No meu caso, como de outros atletas, a correção é simples. Temos consciência de que estamos comendo em desacordo com os objetivos e, ao começar a registrar nossa dieta, automaticamente corrigimos os erros. Somos atletas, nossa performance é em grande parte determinada pela dieta e já temos experiência ness controle.

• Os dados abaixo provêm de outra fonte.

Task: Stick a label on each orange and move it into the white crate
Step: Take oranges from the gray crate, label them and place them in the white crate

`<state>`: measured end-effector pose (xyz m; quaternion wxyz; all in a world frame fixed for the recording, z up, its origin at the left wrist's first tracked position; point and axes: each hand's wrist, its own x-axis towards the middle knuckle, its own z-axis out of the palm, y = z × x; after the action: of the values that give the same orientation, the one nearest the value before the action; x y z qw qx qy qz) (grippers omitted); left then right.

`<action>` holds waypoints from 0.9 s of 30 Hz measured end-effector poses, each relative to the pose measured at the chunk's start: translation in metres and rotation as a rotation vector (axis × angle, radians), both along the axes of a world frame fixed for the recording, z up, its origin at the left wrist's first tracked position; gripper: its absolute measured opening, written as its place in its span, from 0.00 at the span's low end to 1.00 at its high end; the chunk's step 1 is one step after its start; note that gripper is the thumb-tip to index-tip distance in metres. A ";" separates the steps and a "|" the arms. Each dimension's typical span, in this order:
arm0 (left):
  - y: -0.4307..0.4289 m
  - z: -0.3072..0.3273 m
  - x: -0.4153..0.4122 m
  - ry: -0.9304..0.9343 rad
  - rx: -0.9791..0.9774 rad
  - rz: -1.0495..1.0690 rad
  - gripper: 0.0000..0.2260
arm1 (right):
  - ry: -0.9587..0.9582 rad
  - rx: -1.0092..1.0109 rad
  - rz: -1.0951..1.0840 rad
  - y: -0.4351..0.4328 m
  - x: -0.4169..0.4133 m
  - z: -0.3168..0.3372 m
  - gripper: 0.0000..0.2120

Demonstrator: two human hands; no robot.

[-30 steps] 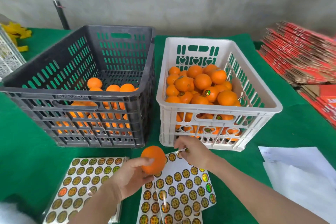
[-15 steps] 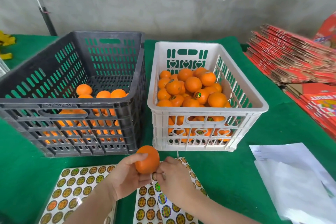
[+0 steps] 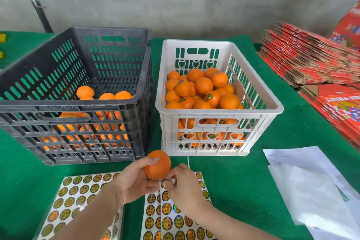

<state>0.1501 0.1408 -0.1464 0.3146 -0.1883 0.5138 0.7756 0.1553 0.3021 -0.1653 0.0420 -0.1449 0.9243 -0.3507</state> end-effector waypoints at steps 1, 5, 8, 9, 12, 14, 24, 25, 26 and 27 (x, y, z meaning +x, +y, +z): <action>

Ao escrever o artigo, no entanto, me deparei com o conceito de “self-DDD”: self-deception, self-delusion and self-denial. É um conceito interessante desenvolvido por Penny Tompkins e James Lawley que procura explicar situações em que pessoas perfeitamente racionais se agarram a crenças falsas e irracionais a despeito de ampla evidência em contrário. Os motivos pelos quais alguém mentiria para si mesmo são complexos e em geral envolvem grande quantidade de ansiedade e dor.

Os padrões de alimentação se encaixam bem dentro do modelo de “self-DDD”. Em geral, as pessoas que vivem conflitos com seus padrões alimentares jogam um jogo de esconde-esconde consigo mesmas.

O diário alimentar é ao mesmo tempo um desafio doloroso e uma libertação: através dele, é possível romper o ciclo de DDD e, através do registro, se apoderar da verdade que foge da pessoa pelas ações escondidas dela mesma. O “mas eu como muito pouco” se transforma rapidamente nas 2700 calorias que explicam o ganho (ou incapacidade de perda) de gordura de mulher pequena. O “eu tomo água suficiente” vira o 1,2 litros tão insuficientes para qualquer pessoa.

Não acho que o diário alimentar difere muito de qualquer iniciativa de auto-conhecimento genuina. Trata-se de uma ação enérgica para desvendar mentiras que contamos para nós mesmos, ou segredos enterrados pela violência de nossos traumas.

Pode doer, mas vale a pena. Toda liberdade vale a pena.